*** Opening of Material supplied ***
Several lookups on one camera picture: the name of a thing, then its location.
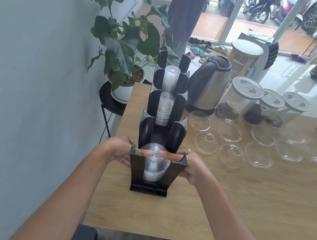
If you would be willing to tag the person's left hand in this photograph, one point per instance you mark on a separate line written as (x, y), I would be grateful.
(118, 149)

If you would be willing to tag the person's right hand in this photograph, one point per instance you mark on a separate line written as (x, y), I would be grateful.
(197, 170)

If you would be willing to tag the group of clear plastic lids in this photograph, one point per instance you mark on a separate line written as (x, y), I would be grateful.
(229, 154)

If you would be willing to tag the black cup lid organizer rack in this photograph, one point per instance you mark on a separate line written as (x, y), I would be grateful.
(148, 128)

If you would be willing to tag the nested stack of dome lids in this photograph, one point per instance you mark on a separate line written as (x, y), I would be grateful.
(152, 168)

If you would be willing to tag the person's right forearm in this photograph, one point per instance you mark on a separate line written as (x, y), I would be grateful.
(234, 228)

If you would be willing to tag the person's left forearm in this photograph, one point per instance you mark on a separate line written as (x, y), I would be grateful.
(65, 199)

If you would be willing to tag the black metal plant stand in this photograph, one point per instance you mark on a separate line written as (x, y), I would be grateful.
(109, 101)

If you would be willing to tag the steel electric kettle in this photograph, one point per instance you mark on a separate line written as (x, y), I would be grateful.
(211, 84)

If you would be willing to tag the black plastic chair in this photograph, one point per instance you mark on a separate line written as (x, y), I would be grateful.
(83, 238)

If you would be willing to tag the large clear jar white lid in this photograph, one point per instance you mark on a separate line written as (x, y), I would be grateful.
(246, 86)

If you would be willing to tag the large leafy potted plant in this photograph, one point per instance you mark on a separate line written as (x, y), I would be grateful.
(121, 47)

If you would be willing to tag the clear jar of dark grounds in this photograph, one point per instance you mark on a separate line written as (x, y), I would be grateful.
(272, 99)

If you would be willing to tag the clear jar with white lid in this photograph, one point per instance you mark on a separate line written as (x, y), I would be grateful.
(294, 102)

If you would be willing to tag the row of shoes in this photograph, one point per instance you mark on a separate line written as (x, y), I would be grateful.
(198, 42)

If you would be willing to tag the round wooden stool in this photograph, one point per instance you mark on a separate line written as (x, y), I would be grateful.
(246, 47)

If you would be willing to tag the white portable air cooler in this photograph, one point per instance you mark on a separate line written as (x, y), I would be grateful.
(270, 51)

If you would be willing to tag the pair of blue slippers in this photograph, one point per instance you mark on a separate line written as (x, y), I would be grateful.
(298, 58)

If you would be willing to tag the row of parked motorbikes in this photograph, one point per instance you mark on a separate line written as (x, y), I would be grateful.
(261, 7)

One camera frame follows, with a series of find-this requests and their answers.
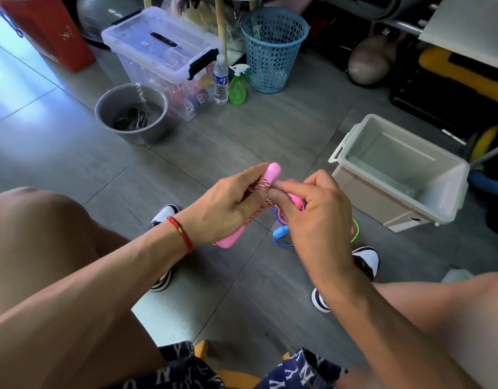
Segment person's left hand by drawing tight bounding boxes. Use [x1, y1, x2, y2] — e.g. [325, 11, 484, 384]
[176, 163, 276, 248]

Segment person's right hand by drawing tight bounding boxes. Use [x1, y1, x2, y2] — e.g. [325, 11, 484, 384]
[267, 169, 357, 292]

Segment pink thick handled jump rope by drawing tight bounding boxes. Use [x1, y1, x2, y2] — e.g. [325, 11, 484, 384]
[212, 162, 307, 250]

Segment blue jump rope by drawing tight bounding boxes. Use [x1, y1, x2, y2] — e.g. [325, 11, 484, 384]
[270, 224, 297, 248]

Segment white plastic bin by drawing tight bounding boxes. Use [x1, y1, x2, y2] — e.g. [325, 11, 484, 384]
[328, 114, 471, 233]

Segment person's right forearm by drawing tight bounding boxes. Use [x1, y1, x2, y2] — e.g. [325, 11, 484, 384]
[317, 275, 480, 389]

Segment person's left forearm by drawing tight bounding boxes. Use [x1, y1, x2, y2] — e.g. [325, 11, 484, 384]
[0, 223, 192, 389]

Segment white bin lid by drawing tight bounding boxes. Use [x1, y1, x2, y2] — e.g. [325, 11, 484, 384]
[442, 268, 477, 284]

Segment person's right leg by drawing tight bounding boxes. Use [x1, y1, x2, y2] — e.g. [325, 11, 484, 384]
[326, 271, 498, 389]

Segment person's leg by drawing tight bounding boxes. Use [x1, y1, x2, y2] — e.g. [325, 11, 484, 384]
[0, 187, 173, 389]
[326, 271, 498, 389]

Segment person's left leg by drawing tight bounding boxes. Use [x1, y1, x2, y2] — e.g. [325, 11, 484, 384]
[0, 187, 173, 389]

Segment black white right shoe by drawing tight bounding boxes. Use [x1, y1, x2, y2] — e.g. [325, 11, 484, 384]
[310, 245, 381, 313]

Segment black white shoe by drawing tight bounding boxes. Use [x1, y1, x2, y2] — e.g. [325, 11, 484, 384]
[310, 245, 381, 313]
[148, 204, 182, 293]

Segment black white left shoe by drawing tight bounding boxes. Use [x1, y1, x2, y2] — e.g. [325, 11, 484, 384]
[148, 204, 182, 293]

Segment green spray bottle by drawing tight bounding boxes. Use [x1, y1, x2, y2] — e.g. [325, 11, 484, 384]
[228, 64, 250, 106]

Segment small plastic water bottle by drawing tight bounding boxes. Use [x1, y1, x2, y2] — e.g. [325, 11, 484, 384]
[212, 54, 231, 106]

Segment navy patterned shorts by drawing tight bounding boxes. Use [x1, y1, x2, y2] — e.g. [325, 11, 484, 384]
[123, 340, 347, 389]

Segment grey metal basin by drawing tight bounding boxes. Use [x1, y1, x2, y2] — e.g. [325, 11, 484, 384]
[94, 82, 171, 146]

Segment blue mesh plastic basket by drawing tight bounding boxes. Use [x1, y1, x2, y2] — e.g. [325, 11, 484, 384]
[239, 7, 310, 96]

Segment multicoloured hula hoop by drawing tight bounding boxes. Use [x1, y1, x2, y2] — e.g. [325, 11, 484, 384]
[466, 125, 498, 197]

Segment brown ball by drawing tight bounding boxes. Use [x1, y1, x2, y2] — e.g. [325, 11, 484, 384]
[347, 33, 398, 88]

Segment clear bin with black latches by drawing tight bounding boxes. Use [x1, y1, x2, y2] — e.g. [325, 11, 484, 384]
[101, 6, 220, 122]

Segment white metal pole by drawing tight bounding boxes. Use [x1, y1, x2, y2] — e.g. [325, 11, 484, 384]
[469, 142, 498, 167]

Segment white round table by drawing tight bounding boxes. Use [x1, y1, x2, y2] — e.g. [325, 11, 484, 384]
[139, 0, 278, 62]

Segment yellow black case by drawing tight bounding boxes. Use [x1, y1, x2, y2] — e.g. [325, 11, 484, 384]
[418, 46, 498, 104]

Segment grey exercise ball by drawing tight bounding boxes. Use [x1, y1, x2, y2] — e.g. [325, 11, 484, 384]
[76, 0, 145, 45]

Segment grey folded mat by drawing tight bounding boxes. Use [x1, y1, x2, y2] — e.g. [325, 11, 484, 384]
[317, 0, 428, 21]

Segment grey flat board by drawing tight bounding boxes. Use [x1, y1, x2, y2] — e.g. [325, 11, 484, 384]
[419, 0, 498, 73]

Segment red bag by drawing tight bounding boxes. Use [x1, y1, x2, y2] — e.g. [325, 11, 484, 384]
[0, 0, 97, 73]

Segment red string bracelet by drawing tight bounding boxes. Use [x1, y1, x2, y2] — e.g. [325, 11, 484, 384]
[166, 215, 195, 255]

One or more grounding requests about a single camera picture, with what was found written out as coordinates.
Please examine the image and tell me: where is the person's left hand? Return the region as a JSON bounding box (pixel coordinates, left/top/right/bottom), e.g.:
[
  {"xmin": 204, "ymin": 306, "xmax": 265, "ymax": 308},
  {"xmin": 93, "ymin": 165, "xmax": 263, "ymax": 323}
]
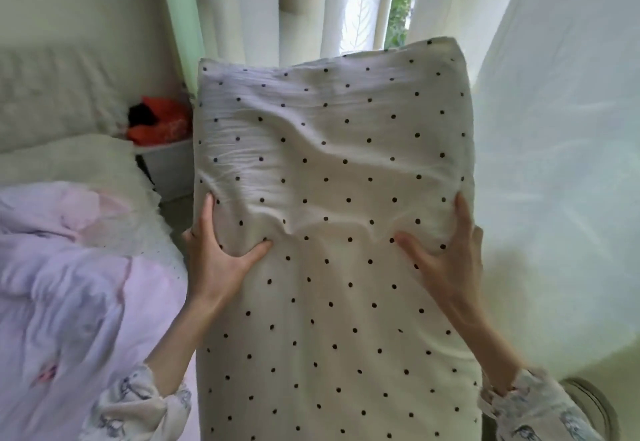
[{"xmin": 181, "ymin": 193, "xmax": 275, "ymax": 309}]

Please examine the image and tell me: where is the person's right hand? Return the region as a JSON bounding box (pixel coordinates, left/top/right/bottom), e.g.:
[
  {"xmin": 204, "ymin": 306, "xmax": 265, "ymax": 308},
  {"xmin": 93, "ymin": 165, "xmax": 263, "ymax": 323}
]
[{"xmin": 395, "ymin": 191, "xmax": 485, "ymax": 328}]

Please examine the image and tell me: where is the cream polka dot pillow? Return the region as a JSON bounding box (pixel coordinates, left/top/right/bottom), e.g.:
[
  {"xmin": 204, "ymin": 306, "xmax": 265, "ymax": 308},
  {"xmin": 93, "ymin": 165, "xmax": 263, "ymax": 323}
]
[{"xmin": 191, "ymin": 37, "xmax": 485, "ymax": 441}]

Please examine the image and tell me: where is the person's left forearm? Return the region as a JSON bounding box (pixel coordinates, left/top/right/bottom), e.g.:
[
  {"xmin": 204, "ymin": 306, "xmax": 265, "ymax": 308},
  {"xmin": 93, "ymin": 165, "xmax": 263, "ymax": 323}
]
[{"xmin": 79, "ymin": 298, "xmax": 213, "ymax": 441}]

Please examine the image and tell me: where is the person's right forearm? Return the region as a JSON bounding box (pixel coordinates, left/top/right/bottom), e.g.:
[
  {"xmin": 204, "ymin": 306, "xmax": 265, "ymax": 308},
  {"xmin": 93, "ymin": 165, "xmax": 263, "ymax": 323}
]
[{"xmin": 447, "ymin": 305, "xmax": 607, "ymax": 441}]

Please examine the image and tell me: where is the polka dot bed sheet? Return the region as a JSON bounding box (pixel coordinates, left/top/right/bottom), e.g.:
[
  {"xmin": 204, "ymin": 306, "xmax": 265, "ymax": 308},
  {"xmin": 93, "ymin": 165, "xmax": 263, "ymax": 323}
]
[{"xmin": 0, "ymin": 134, "xmax": 187, "ymax": 276}]

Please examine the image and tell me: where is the lilac white duvet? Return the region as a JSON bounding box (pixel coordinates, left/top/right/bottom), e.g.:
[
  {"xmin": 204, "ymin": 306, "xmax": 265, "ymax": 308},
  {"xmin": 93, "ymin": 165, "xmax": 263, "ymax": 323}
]
[{"xmin": 0, "ymin": 180, "xmax": 202, "ymax": 441}]

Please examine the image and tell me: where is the orange black item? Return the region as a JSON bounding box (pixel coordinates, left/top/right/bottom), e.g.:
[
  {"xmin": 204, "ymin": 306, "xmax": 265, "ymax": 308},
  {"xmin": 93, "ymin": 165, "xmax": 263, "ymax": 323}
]
[{"xmin": 125, "ymin": 96, "xmax": 194, "ymax": 147}]

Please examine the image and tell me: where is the pale green patterned curtain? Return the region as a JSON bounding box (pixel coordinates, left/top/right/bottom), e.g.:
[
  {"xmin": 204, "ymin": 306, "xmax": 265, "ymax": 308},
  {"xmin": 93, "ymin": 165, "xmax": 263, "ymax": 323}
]
[{"xmin": 153, "ymin": 0, "xmax": 640, "ymax": 386}]

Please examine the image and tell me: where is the window with green foliage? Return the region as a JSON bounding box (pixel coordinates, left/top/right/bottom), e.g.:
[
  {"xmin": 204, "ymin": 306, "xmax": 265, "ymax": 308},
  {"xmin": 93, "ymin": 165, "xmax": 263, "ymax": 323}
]
[{"xmin": 383, "ymin": 0, "xmax": 427, "ymax": 50}]

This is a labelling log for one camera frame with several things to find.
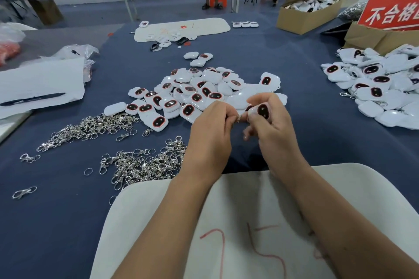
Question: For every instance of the person's right hand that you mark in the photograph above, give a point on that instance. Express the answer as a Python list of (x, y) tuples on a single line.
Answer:
[(278, 138)]

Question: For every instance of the person's left hand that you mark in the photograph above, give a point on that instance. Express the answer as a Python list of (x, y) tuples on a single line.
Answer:
[(209, 145)]

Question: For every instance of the white tag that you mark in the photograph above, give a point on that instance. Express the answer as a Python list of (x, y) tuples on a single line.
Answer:
[(260, 111)]

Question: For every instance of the person's right forearm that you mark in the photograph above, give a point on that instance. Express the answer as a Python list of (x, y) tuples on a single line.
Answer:
[(350, 220)]

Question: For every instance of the person's left forearm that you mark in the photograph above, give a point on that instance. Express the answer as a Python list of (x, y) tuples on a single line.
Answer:
[(163, 233)]

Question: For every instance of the white foam board red marks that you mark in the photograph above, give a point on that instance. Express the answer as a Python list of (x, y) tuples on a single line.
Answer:
[(252, 213)]

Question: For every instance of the open cardboard box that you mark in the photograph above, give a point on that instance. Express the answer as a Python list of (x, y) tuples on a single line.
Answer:
[(301, 22)]

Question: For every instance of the long white foam board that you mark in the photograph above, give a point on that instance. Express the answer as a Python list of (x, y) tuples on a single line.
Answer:
[(209, 26)]

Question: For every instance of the flat brown cardboard box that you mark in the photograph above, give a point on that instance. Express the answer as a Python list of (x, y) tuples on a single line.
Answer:
[(370, 39)]

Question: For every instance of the red sign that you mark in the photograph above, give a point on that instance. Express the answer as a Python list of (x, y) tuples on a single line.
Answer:
[(391, 12)]

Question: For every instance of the white paper sheet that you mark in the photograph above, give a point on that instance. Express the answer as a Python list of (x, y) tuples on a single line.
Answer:
[(40, 79)]

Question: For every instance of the black pen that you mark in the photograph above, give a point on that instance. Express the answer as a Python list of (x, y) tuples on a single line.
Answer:
[(33, 99)]

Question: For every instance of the orange bag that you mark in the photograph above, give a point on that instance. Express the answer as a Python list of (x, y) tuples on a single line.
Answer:
[(8, 53)]

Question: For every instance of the white plastic bag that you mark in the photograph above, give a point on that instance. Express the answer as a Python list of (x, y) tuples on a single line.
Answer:
[(16, 31)]

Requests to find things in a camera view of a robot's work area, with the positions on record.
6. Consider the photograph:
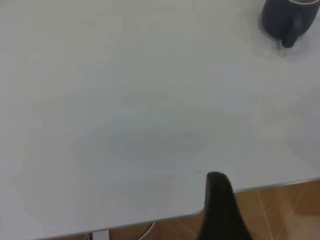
*** Close of Material supplied ***
Go through the material line by line. Show each line that contains the string "orange".

Please examine the image and tell me: where is the orange black item? Return the region as a JSON bounding box (pixel coordinates, left/top/right/bottom), e.g.:
Question: For every instance of the orange bag that you mark in the photograph above, give a point on that instance. Express the answer as a Python list of (x, y) tuples on a single line.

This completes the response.